Moreover, in the step 3, for each triplet, the three medical images are simultaneously input into a weight-shared twin neural network, and the twin neural network consists of a rolling block, a dense block, a rolling block and a full-connection layer for outputting the hash code; a channel attention module is added between the convolution block and the dense block, and a space attention module is added between the dense block and the convolution block to form a mixed attention mechanism; the channel attention module and the space attention module are used for acquiring the information of the region of interest, so that the dependence between channels and the remarkable characteristics of a space domain can be acquired simultaneously, and the difference of the medical image can be paid attention to more effectively.
Firstly, a medical image obtains a characteristic diagram X belonging to R through a first convolution blockC×H×WWhere H and W represent the height and width of the feature map, respectively, and C represents the number of channels. The input feature map is then compressed by the channel attention module using the average pooling and maximum pooling operations. The channel attention module comprises two continuous convolution layers, the first 1 x 1 convolution is used for projecting the features after the pooling operation to a hidden layer with fewer parameters, and a ReLU function is used as an activation function; the second 1 x 1 convolution is intended to recover the number of channels and uses the sigmoid function as the activation function. And then adding the average pooling vector and the maximum pooling vector element by element, performing weighting operation by using a sigmoid function, and finally multiplying by a feature map X.
The channel attention module may be expressed as:
Figure BDA0003272454990000031
Figure BDA0003272454990000032
in the formula, MC(X) is a one-dimensional channel attention, size C × 1 × 1; conv1×1Represents a convolution operation with a filter size of 1 × 1; sigma represents a sigmoid function; AvgPool (·) is the average pooling function; MaxPool (. cndot.) is the maximum pooling function.

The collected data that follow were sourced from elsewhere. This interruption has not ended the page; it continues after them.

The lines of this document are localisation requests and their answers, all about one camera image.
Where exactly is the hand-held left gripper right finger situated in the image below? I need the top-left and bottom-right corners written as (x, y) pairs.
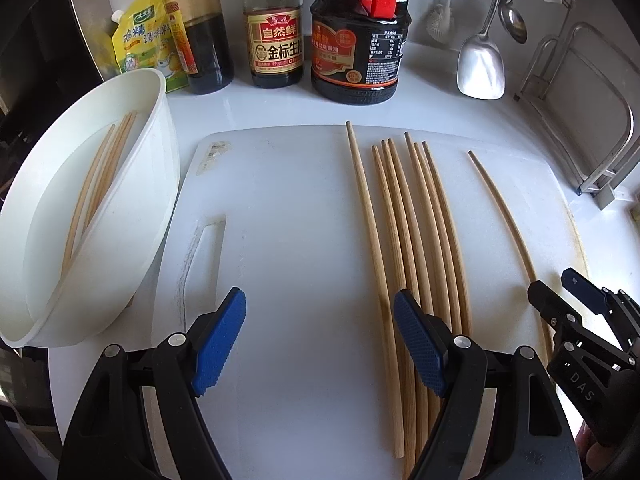
top-left (394, 289), bottom-right (583, 480)

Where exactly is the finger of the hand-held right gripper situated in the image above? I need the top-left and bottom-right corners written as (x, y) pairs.
top-left (528, 281), bottom-right (583, 328)
top-left (561, 267), bottom-right (608, 313)

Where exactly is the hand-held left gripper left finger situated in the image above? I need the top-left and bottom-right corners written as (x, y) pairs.
top-left (57, 287), bottom-right (247, 480)

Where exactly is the tan wooden chopstick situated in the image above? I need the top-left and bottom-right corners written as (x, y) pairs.
top-left (85, 111), bottom-right (137, 233)
top-left (468, 151), bottom-right (553, 346)
top-left (75, 116), bottom-right (129, 261)
top-left (61, 124), bottom-right (117, 279)

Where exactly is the row of wooden chopsticks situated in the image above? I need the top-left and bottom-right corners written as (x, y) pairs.
top-left (346, 121), bottom-right (473, 480)

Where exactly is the round white plastic basin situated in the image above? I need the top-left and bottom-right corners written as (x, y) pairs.
top-left (0, 67), bottom-right (182, 348)

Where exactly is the person's right hand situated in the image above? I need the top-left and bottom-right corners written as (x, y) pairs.
top-left (576, 427), bottom-right (601, 463)

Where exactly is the white plastic cutting board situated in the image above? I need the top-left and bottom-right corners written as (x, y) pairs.
top-left (150, 125), bottom-right (588, 480)

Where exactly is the metal spatula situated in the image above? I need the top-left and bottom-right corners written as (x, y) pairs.
top-left (456, 0), bottom-right (517, 101)

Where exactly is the metal ladle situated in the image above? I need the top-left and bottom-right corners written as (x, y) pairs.
top-left (499, 0), bottom-right (529, 44)

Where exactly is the dark vinegar bottle yellow cap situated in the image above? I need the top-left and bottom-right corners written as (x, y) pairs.
top-left (162, 0), bottom-right (235, 96)

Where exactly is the white bottle brush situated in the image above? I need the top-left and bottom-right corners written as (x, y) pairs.
top-left (426, 0), bottom-right (457, 43)

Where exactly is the yellow seasoning pouch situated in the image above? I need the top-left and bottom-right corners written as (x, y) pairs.
top-left (111, 0), bottom-right (188, 93)

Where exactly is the clear bottle brown label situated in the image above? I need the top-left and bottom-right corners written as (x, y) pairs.
top-left (242, 0), bottom-right (305, 89)

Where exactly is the black range hood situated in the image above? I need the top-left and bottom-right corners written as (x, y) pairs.
top-left (0, 0), bottom-right (116, 128)

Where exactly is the metal wire rack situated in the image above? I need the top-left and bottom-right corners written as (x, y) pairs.
top-left (515, 22), bottom-right (640, 211)

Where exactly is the soy sauce jug red handle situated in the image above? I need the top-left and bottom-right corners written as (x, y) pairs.
top-left (309, 0), bottom-right (416, 106)

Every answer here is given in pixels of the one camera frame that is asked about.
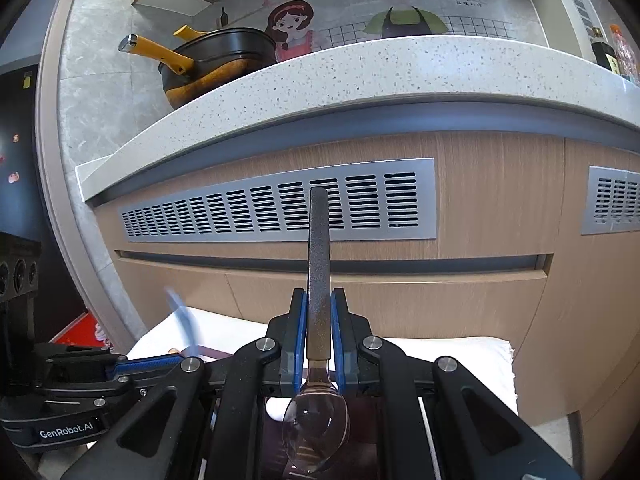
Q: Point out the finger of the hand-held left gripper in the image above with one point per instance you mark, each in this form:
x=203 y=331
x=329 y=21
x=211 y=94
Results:
x=145 y=363

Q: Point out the cartoon wall sticker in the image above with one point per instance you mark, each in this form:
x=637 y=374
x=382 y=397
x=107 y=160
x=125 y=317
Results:
x=400 y=15

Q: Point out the black refrigerator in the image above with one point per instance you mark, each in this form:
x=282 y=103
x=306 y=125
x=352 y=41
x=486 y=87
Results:
x=22 y=160

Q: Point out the red box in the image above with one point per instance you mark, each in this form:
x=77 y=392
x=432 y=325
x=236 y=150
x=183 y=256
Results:
x=82 y=332

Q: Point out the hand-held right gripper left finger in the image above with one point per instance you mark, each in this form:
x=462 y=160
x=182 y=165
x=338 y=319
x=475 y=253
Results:
x=301 y=340

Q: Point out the purple plastic utensil box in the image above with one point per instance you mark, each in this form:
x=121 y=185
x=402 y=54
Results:
x=272 y=445

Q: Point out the blue-grey plastic spoon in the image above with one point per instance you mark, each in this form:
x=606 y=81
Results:
x=182 y=317

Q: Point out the short grey vent grille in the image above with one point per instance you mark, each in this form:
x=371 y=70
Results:
x=615 y=200

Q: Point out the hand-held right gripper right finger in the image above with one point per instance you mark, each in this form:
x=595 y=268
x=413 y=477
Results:
x=336 y=340

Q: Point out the long grey vent grille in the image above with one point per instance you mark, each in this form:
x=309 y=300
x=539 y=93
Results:
x=280 y=207

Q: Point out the white speckled countertop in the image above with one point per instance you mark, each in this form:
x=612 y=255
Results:
x=350 y=75

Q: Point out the clear bottle orange cap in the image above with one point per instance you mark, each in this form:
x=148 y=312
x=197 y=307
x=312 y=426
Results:
x=627 y=55

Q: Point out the white fringed table cloth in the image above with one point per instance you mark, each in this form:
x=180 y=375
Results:
x=450 y=370

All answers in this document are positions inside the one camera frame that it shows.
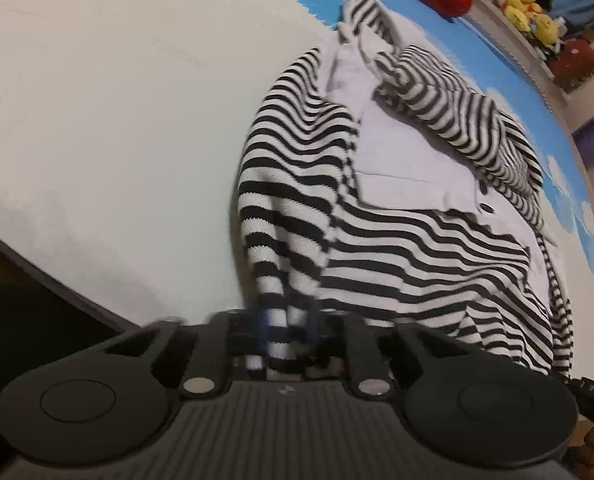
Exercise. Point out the yellow round plush toy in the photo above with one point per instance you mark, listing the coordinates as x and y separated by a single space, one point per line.
547 27

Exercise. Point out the striped and white kids top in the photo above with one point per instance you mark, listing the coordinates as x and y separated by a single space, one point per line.
302 160

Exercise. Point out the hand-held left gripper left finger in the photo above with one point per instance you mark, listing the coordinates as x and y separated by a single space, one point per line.
263 327

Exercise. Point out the yellow duck plush toy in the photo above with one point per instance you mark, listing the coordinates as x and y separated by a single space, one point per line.
519 7

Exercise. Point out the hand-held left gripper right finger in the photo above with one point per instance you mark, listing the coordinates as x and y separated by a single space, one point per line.
313 332

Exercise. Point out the purple box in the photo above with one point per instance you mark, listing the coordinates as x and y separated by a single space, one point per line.
593 142

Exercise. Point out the dark red pillow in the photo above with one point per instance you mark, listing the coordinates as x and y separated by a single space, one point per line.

In order to fully utilize the feature map and enhance the transfer of the feature map, the feature map is input into a dense block composed of four dense layers. Input of each dense layerThe egress will pass to each subsequent layer to enable the creation of a short path from the early layer to the later layer. The space attention module is a supplement of the channel attention module, and focuses on the part with the largest sample information amount. Let Y be an element of RC×H×WRepresenting the feature map extracted from the last dense layer, where H and W represent the height and width of the feature map, respectively, and C represents the number of channels, the spatial attention module can be expressed as:
MS(Y)=σ(Conv7×7([AvgPool(X);MaxPool(X)])) (3)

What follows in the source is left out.